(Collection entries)

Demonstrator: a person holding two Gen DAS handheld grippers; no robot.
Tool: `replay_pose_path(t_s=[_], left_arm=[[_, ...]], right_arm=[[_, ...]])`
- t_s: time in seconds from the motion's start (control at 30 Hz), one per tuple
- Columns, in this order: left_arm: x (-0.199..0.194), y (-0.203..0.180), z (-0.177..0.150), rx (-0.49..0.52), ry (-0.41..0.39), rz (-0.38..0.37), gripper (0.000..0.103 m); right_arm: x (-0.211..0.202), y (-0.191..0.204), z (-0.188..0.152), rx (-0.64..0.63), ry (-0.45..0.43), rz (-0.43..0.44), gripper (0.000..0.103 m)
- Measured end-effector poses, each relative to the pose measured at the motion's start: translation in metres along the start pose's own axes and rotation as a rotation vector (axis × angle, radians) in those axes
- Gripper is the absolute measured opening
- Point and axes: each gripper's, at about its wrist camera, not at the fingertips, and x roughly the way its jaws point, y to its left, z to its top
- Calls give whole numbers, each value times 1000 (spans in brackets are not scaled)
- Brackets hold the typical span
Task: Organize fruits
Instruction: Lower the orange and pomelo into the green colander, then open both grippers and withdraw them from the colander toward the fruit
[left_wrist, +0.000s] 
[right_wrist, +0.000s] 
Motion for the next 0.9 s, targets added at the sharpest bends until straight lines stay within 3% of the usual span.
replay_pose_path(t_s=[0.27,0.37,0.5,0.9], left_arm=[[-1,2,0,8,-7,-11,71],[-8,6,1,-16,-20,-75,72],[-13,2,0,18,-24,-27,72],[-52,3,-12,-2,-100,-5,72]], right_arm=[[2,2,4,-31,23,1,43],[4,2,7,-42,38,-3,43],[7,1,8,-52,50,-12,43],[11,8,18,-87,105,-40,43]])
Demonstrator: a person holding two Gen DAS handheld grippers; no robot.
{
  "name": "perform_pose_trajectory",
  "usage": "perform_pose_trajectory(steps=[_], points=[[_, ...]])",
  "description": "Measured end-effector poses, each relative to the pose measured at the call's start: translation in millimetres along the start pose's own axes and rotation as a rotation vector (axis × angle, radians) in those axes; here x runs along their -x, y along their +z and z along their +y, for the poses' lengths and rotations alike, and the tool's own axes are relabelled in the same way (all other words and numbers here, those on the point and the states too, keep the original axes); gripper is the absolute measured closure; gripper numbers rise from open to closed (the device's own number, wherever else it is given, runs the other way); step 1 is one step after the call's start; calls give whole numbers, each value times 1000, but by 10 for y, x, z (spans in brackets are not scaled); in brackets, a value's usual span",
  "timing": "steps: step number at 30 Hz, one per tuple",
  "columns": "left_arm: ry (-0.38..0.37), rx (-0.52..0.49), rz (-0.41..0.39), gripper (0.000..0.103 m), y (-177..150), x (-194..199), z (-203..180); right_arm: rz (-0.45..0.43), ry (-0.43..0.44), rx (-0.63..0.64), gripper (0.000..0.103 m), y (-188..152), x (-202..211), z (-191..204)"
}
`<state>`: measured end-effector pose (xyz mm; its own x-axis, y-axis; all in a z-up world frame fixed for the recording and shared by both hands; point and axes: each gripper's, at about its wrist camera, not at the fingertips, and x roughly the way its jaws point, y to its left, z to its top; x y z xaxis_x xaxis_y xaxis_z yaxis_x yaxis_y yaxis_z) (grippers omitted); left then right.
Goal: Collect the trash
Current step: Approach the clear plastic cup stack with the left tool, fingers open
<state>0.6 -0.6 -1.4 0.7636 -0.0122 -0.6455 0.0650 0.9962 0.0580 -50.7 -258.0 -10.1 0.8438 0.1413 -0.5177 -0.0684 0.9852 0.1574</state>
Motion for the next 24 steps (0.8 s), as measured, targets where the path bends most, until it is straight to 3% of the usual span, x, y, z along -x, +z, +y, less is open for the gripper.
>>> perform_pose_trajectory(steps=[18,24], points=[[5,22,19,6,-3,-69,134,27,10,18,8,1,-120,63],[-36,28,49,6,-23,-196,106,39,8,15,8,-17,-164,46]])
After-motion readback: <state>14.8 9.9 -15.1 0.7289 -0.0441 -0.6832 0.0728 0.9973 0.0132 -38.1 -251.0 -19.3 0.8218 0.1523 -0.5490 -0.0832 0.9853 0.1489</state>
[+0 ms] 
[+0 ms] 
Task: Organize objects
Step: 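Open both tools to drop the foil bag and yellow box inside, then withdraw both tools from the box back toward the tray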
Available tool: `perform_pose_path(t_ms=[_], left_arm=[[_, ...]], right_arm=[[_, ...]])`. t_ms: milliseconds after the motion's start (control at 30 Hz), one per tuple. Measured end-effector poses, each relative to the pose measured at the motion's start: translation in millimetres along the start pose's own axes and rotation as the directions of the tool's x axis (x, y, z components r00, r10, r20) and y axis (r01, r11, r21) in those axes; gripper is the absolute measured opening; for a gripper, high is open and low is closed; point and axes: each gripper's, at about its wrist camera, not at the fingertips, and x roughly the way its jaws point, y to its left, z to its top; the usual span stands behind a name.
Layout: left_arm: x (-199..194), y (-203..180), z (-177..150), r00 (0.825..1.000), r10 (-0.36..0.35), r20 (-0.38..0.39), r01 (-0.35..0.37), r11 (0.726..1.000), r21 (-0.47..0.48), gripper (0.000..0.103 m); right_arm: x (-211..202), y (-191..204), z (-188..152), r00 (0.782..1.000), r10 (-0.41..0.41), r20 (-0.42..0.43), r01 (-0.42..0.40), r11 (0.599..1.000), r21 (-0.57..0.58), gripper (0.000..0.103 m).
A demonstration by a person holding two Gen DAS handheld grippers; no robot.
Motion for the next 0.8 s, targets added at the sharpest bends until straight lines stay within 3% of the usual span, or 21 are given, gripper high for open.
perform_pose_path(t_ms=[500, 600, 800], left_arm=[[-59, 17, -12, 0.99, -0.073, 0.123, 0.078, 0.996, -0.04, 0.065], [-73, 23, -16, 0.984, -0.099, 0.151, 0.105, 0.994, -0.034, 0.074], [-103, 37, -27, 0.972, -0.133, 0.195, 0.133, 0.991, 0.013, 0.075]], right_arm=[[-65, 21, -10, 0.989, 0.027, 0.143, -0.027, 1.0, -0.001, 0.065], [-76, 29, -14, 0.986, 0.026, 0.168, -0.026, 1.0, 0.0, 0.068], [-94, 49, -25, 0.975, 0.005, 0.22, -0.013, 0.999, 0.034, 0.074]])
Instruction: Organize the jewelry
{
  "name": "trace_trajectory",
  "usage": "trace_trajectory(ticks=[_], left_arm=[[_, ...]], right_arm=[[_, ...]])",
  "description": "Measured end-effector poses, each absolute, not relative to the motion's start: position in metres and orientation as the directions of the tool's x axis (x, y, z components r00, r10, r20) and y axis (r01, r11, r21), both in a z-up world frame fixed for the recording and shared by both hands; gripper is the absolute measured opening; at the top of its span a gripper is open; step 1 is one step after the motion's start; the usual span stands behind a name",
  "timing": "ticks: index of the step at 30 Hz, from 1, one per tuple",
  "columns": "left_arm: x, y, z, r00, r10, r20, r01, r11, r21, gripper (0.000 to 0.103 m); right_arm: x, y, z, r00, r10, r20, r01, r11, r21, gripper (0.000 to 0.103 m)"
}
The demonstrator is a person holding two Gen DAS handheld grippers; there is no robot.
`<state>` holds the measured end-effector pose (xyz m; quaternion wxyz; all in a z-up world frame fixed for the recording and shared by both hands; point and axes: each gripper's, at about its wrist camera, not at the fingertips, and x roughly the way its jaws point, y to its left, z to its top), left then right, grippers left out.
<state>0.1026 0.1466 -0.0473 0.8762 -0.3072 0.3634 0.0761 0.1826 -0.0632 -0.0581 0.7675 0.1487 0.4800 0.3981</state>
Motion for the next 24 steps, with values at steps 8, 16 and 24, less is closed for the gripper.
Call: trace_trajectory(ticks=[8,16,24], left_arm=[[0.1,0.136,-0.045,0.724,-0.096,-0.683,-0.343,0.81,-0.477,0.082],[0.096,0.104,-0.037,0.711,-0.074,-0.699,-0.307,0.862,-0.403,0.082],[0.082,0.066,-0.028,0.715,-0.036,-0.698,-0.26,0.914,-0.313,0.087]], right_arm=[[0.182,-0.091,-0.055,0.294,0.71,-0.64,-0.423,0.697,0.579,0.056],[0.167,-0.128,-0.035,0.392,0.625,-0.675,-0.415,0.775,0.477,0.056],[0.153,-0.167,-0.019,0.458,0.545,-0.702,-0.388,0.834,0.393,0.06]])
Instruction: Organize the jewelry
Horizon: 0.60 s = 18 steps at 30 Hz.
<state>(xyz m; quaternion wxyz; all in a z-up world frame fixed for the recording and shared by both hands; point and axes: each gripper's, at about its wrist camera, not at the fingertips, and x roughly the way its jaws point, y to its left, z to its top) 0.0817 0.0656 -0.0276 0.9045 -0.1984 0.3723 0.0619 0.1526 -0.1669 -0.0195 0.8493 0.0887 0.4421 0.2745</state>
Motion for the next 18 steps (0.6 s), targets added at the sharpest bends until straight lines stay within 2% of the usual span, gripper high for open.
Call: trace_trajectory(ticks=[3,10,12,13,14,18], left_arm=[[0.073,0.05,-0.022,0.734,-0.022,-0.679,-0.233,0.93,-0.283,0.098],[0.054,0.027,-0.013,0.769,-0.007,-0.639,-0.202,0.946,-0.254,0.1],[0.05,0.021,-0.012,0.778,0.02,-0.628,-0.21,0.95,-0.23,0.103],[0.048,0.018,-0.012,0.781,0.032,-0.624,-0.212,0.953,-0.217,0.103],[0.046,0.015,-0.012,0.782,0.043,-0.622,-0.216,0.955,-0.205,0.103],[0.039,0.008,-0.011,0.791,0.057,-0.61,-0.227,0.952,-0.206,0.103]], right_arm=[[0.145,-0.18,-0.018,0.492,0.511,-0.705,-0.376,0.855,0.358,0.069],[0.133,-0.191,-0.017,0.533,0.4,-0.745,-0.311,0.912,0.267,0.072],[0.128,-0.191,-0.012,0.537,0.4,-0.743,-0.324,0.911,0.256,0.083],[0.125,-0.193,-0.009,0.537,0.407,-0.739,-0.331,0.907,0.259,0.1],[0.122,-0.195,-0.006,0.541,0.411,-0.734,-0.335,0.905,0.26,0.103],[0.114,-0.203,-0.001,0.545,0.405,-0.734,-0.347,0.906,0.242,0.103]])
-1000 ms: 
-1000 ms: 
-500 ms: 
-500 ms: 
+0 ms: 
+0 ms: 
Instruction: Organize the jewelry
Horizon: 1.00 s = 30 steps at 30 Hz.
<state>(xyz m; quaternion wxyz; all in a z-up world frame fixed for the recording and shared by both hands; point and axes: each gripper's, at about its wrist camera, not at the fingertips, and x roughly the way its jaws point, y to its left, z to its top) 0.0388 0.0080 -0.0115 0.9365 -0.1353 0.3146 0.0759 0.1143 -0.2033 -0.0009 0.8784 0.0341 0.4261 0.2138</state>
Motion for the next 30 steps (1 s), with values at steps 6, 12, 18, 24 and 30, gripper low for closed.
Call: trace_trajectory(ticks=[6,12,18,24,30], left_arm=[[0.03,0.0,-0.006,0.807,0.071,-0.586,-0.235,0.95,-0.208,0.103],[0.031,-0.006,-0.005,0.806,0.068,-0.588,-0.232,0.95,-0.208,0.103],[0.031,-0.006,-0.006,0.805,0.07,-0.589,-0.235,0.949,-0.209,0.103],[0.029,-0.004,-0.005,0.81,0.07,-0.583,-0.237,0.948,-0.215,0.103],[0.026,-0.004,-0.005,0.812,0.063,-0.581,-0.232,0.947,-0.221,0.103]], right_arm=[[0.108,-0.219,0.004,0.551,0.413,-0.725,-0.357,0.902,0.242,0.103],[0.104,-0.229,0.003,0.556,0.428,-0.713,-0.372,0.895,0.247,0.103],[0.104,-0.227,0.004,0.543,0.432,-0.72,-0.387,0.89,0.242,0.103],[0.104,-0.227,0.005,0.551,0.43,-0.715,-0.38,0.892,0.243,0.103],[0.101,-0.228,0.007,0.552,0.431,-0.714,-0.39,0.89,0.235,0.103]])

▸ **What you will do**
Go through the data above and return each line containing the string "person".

▸ **Finished exercise**
Demonstrator: a person holding two Gen DAS handheld grippers; no robot.
Demonstrator: a person holding two Gen DAS handheld grippers; no robot.
A demonstration by a person holding two Gen DAS handheld grippers; no robot.
The demonstrator is a person holding two Gen DAS handheld grippers; there is no robot.

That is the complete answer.